なぜ過疎地でも土地の活用をすべきなのか~3つのメリットを解説~
過疎地の土地を活用すべき理由は、下のようなメリットがあることです。
以下、それぞれのメリットについて解説していきます。
継続収入になる
第一のメリットは収益になるということ。「収益化がまったくできない」という物件もあることはあります。しかし、一般的な過疎地の物件は、やり方次第で最低限の収益は出せることが多いものです。
売却と違い「継続収入」になる
「収益になる」というだけなら、売却でもいいでしょう。しかし、売却では利益は「一時的なもの」で終わります。
金額が大きければ、もちろんそれでもいいでしょう。ただ「長期間継続する収入を得たい」という場合は、太陽光発電や土地貸しなど、何らかの方法で土地を活用するべきといえます。
固定資産税などの維持費をまかなえる
利益を出すところまでいかなくても、固定資産税などの「土地の維持費」を、活用によってまかなえることが多くなります。土地の維持費は年間60万円程度することも珍しくないものであり、それを全部、あるいは一部補えるだけでも十分なメリットといえるでしょう。

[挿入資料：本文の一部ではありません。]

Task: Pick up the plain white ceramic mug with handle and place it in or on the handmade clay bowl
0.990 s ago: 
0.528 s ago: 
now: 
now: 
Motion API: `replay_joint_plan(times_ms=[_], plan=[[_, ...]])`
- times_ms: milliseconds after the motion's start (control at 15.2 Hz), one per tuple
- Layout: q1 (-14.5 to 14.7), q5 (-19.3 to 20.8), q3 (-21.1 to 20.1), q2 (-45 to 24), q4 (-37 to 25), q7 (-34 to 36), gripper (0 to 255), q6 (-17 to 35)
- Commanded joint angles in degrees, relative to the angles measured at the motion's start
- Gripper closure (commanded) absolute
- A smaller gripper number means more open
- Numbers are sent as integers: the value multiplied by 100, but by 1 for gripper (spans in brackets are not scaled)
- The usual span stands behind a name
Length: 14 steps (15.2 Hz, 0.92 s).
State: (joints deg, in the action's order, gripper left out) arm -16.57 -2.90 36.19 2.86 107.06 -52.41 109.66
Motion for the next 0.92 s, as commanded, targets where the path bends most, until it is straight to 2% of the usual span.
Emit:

土地の維持費については、下の記事で詳しく解説しています。
一部の管理義務から解放される
土地を持っていれば、それを管理する義務があります。上記のような問題が起きることを、地域のために防がなければいけないためです。
- 雑草・朽木が燃えることによる火災
- 不法投棄(による地域の景観・モラル・土壌の悪化)
火災の被害は特に甚大ですし、不法投棄はかなりの高確率で起こるものです。このような土地管理の手間の中でも、特に雑草対策については、下の記事で詳しく解説しています。
人に土地を使ってもらえば、管理義務の大部分はその人に移る
土地を誰かに貸すなどして活用すれば、土地の管理義務の大部分はその人に移ります。これは居住用でも事業用でも同じです。
もちろん、自分で店舗や太陽光発電などの運用をする場合、管理義務は相変わらず自分のものです。このメリットは「人に土地を貸すときのもの」と考えてください。
まとめ
過疎地の土地を活用することは、自らの利益になるだけではなく、地域の活性化に貢献することにもつながります。当記事で紹介した内容を参考にしつつ、最適な活用方法を模索するようにしてください。